Well, my summertime blogging streak did not last long, ha! But I am happy to be back at my keyboard, brimming with good feelings and stories worth sharing and enough words to match.

Since last we spoke, Handsome and I celebrated twenty years of marriage, all wrapped up in a solid month of celebrations, farm visitors, staycation weeks, and some projects sprinkled in, just for good measure. We reunited with a few beloved friends, sparked a couple of new friendships, and spent lots of time (and money) eating restaurant food. We also celebrated our youngest niece’s birthday. How is Kenzie fourteen already??

The farm is, as I type this, still unreasonably green and lush for late July. The year’s extravagant rainfall and mostly below average temperatures have really shown us how much wants to grow here, given the right conditions.

We are flush with tomatoes, marigolds, blackberries, tomatillos, zinnias, herbs, roses, hydrangeas, and more. Soon, we will have okra and squash in abundance. Until a few weeks ago, the easement along the front edge of our property was bursting with tall prairie grass and wave upon wave of bright yellow wildflowers. Call them weeds I you want to, but I love them. The front field, where we have the winding meditation path, also boasts these beautiful natural features along with some blue wildflowers and a smattering of hot pink cosmos and rusty colored amaranth. I am smitten by the textures, depth, and variety. We recently invested in a brand new zero-turn mower with a generously sized deck, so Handsome can more easily maintain the paths out there. If you visit us, please take a few minutes to wander! I promise you there are good vibes in the quiet where Chunk-hi used to play, and you might see the flattened hiding spots where the deer sleep.

Speaking of good vibes, we are still buzzing with romance and gratitude from our big anniversary party. We filled the house and south lawn with a few dozen friends and family to renew our vows with happy witnesses, eat some decadent cake, and dance ourselves into blissful exhaustion. It was a much anticipated event that was twice nearly ruined by weather, but at the last minute, on the second reschedule, everything came together and everyone had a great time.

We still feel so cushioned and energized by everyone’s love and support. Good marriages don’t happen in a vacuum, after all; we feel lucky to be integrated into such a healthy community. Twenty years! Twenty years of adventure, ups and downs, terrifying moments with our kids, heartbreak with extended family, evolving friendships, paradigm shifts, incredible career trajectory, romance and tradition-curating, and of course this little farm experiment of ours. Two decades of absolute amazement that we still get to live with each other, still get to build the exact kind of life we want and enjoy the daily process of loving each other. It all feels way too short and fast.

The same weekend that we celebrated twenty years, Jess and Alex celebrated six months! Already these gorgeous young kids have made memories and tackled life curveballs together, working hard and loving their pups along the way. We are so proud and happy.

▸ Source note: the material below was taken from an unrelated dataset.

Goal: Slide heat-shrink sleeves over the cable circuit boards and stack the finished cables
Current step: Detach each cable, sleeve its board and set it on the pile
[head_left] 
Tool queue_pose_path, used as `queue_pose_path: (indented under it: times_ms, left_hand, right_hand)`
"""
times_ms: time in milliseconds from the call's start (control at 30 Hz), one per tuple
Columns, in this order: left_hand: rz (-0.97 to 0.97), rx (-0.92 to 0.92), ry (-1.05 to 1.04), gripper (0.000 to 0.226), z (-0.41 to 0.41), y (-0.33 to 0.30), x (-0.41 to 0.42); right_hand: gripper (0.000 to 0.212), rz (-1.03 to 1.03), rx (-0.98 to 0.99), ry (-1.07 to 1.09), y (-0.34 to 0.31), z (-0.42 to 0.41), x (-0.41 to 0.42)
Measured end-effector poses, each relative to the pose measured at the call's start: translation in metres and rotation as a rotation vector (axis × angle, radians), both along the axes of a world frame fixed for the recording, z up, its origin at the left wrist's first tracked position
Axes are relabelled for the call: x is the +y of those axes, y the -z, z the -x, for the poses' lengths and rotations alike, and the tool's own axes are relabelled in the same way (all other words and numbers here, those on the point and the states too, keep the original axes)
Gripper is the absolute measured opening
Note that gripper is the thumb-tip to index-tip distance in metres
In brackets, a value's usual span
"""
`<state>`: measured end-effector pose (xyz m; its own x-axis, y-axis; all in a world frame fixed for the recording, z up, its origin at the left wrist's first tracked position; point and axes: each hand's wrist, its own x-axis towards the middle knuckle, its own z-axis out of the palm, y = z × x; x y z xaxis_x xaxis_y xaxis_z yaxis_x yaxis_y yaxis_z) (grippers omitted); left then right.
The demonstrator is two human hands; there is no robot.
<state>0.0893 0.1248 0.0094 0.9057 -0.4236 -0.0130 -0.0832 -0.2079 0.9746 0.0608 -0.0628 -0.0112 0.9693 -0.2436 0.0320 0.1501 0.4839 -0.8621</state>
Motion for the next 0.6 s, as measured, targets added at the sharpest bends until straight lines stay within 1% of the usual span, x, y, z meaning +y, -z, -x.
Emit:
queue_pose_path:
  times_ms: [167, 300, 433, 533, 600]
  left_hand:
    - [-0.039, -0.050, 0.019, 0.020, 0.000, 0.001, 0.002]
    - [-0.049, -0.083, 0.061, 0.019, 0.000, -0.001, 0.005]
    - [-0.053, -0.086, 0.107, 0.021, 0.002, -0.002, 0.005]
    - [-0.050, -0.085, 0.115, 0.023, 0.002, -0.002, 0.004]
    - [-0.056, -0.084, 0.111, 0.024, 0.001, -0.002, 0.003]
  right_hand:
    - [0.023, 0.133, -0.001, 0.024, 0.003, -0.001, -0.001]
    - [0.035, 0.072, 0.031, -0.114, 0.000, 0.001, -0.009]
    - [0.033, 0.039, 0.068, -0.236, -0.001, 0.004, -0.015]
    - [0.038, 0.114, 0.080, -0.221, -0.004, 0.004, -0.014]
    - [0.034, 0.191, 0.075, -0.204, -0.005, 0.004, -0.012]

Are you reading anything worth sharing? In the morning minutes while I drink coffee and wait for daybreak, I am still working through Ask and It Is Given as well as a perpetual devotional by Bob Goff and a new book about the connection between gardening and mental health. More on that third book, soon. The rest of the day and evening, when I manage to claim some time to sit and read, I have sworn myself to only fiction. It’s a way for me to capitalize on summertime freedom, ha. Recently, a Tana French book blew me away: The Witch Elm. Everyone who likes this author says to also read her Dublin murder squad series, which I intend to do. This week I am reading Silent Corner by Dean Koontz. He is one of my all time favorite writers. Like a good, lose-yourself-worthy palate cleanser.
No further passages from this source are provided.